What is your message to the young millennials who have never seen something like this before in their life?
I would say that we have to harness all our positivity, positive energy and navigate through this, it is not insurmountable and nothing lasts forever and nothing ends forever, so this 100% change what will help everybody get through this in the sense of energy and being in it together.
I keep telling my team that hold our hands and get through it, lockdown is seeing various kind of issues, there are lot of people who are going through issues, as there is no change of space, and you wake up in the morning from your bedroom you go to the kitchen, from there back to the bedroom. You have to hold each other’s hand and help each other navigate positive energy. If you do it well you will come out of it successfully.
Other than authorizing to books, any other hobbies and what are your go to activities over the weekend?
I am into many things, I am a tinkerer. The advantage of lockdown is that I have been at home or else I would be traveling every month. I have a five-year-old and I have a 14-year-old and I am spending time with them and I am very passionate about listening to music, I am back at it. Spotify is a brand that we work on so I am discovering listening to music all over again and before lockdown my key cooking items were omelette and Maggie but now six or seven items I can cook, now I can toss up right from oriental dishes to Italian dishes and I have taken charge of doing dinners a few nights.

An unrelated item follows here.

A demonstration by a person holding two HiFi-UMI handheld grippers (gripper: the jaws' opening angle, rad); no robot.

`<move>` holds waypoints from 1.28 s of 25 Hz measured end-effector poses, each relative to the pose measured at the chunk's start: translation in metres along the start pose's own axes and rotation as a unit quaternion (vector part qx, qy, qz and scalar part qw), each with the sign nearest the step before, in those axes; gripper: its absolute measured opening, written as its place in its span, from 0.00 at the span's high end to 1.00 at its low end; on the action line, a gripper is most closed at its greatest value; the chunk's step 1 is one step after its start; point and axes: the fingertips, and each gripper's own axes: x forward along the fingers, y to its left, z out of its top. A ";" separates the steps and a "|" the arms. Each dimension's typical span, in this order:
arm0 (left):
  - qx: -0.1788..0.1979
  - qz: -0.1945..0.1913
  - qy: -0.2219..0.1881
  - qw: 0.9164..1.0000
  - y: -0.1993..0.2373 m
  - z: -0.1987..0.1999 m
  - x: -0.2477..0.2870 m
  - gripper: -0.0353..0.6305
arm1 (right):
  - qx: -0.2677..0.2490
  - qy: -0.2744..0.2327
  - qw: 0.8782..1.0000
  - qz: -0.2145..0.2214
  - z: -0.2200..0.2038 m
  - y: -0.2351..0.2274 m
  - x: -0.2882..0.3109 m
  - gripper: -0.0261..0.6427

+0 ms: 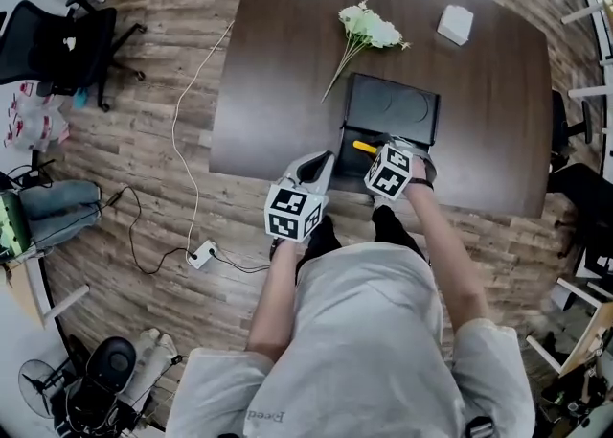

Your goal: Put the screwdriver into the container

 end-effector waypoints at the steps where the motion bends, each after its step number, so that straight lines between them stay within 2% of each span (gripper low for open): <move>1: 0.004 -0.004 0.003 1.000 0.000 0.000 -0.001 0.86 | -0.001 0.003 1.000 -0.002 0.000 0.000 0.002 0.85; 5: 0.037 -0.019 0.014 0.999 -0.004 0.004 0.001 0.86 | 0.013 -0.002 1.000 -0.007 0.004 0.003 0.009 0.85; 9: 0.048 -0.023 0.016 0.998 -0.008 0.009 0.002 0.86 | -0.013 0.026 1.000 -0.007 -0.005 0.010 0.020 0.85; 17: 0.035 -0.010 0.013 0.999 -0.006 0.005 -0.002 0.86 | -0.075 0.062 0.995 -0.015 -0.013 0.010 0.029 0.85; 32: 0.015 0.008 0.011 1.000 -0.013 -0.002 -0.001 0.86 | -0.059 0.043 0.997 0.011 -0.015 0.013 0.029 0.85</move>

In a normal scenario weekend activities would have been different I mean we are so intense, when you are building an organization you are so absorbed by the whole idea and there is no difference between work and life, that becomes your life, all the time dreaming about what to do, you are making things happen. If you are not traveling, if you are not pitching, you are meeting somebody that you are hiring, reviewing work, you are writing stuff, you know so honestly, I mean, I hate to say this but I was totally consumed by building the organization and it is very intense as that is your obsession and that actually does not leave you.